The Australian government also announced a $100m equity stake in Arafura’s Nolans neodymium-praseodymium oxide project, which is 135km north of Alice Springs and already has $1.2bn in taxpayer-funded support.
Arafura in 2032 hopes to supply 4% of the world’s NdPr oxide needs, which is used in the production of advanced magnets.
For context, China produces 93% of these rare-earth magnets.
The world begins to catch up with China
As is often pointed out, rare earths are not actually rare, geologically speaking. But no country has invested as heavily in exploiting these resources as China.
China’s rare-earth industry dominates global supply and is the envy of the western world – at least in its productive capacity, if not its environmental record, says Susan Park, a professor of global governance at the University of Sydney.
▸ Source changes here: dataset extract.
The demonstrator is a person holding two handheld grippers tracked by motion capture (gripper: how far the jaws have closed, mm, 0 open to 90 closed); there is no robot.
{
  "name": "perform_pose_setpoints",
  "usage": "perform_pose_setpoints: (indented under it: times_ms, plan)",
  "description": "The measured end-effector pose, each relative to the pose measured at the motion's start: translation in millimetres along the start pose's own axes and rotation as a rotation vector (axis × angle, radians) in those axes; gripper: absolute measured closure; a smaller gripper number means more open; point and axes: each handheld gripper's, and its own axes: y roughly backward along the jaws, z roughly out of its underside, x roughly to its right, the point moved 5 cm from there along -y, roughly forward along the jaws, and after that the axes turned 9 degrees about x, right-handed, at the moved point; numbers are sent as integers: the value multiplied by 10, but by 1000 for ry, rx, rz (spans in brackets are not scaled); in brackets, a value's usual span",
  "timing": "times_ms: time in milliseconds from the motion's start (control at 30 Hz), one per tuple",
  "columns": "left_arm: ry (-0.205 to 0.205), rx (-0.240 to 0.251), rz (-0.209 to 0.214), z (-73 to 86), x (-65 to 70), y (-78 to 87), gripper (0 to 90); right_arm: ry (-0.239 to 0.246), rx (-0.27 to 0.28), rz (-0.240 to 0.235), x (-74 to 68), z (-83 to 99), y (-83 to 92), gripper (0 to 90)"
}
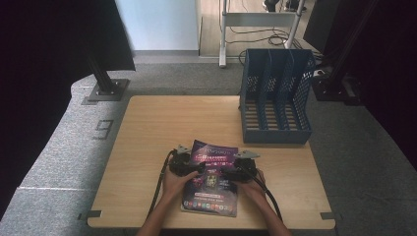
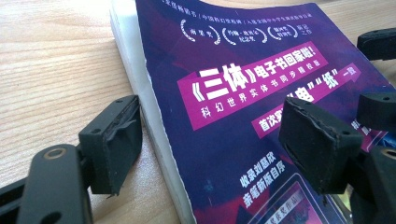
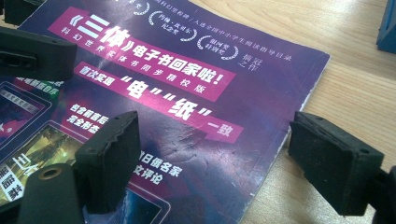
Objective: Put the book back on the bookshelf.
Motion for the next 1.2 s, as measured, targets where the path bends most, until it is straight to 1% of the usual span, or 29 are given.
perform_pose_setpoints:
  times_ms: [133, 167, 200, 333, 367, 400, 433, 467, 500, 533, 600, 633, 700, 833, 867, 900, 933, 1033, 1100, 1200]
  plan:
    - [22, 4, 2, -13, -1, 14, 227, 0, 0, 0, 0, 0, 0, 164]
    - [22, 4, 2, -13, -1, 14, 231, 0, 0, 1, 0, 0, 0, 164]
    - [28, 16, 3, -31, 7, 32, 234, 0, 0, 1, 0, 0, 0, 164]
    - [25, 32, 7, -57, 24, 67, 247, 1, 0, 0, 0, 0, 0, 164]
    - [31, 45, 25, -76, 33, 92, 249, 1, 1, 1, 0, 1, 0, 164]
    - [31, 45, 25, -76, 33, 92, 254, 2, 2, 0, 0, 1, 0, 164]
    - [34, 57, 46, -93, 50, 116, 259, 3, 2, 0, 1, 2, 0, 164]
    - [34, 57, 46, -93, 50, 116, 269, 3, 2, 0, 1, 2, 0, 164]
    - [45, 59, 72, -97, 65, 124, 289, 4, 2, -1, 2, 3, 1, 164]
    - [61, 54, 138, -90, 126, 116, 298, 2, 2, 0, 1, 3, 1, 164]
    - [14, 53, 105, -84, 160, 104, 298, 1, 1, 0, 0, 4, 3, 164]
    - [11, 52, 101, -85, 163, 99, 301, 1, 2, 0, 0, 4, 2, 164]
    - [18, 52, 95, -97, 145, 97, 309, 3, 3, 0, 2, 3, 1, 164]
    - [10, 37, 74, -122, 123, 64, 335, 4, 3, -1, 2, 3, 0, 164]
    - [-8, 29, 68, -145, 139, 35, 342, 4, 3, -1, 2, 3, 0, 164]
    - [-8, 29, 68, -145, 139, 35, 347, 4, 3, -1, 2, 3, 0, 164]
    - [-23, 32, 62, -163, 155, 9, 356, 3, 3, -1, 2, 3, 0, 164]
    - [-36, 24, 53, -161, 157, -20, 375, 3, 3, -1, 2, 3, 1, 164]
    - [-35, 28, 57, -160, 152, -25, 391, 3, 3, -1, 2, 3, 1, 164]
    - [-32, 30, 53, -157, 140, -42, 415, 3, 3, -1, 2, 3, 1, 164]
Park notes that the US had invested in rare earths in the 1950s and 60s, but there was little money in it, so the industry was left to languish.
Related: Don’t believe the hype: why Australian taxpayers should be wary of the critical minerals deal with Trump | Nicki Hutley
China from the early 90s began investing heavily in rare earths, in a strategy that extended beyond extraction and into refining, which at the time suited western countries.
“Because of the significant environmental impacts, a lot of other countries were willing to let China do that,” Park says.
“So China, in many cases, said, we’re doing the right thing, we’re helping decarbonisation and we’re bearing the environmental costs of doing so. And then they get this backlash.”
As Australia chases the dream of becoming a “global rare-earths superpower”, it will also need to grapple with the fact that many of these processes are heavily polluting, and in some cases, radioactive.
A critical minerals industry for Australians
Robert Walker, a research fellow at the Lowy Institute, says it will probably not be until the 2030s that a fully functioning and transparent market for critical minerals emerges.
During that time, governments will need to act as guaranteed buyers and likely offer a minimum price to make the projects sustainable.
“The long-term projections are for demand to really keep increasing at speed, and therefore a lot of these projects need the kind of industrial subsidies and state support in the next few years to remain viable.”
This year’s spike in stock prices has raised concerns that taxpayer money will be funnelled into lining shareholder pockets, and that whatever deals are entered into must deliver a return to Australia.
The fact that 80% of Australia’s mining industry is foreign-owned further raises the stakes for policymakers when fashioning multibillion-dollar support packages.
Park, like Walker, backs a more ambitious approach than just creating another “dig and ship” industry.
“We need a full industrial strategy that really looks at the whole supply chain, not just the minerals, but refining and processing, through to a product,” she says.
“We totally missed the boat on solar panels. We designed solar panels here in Australia, and they couldn’t get investment, so they went to China, and China now dominates the solar panel industry.”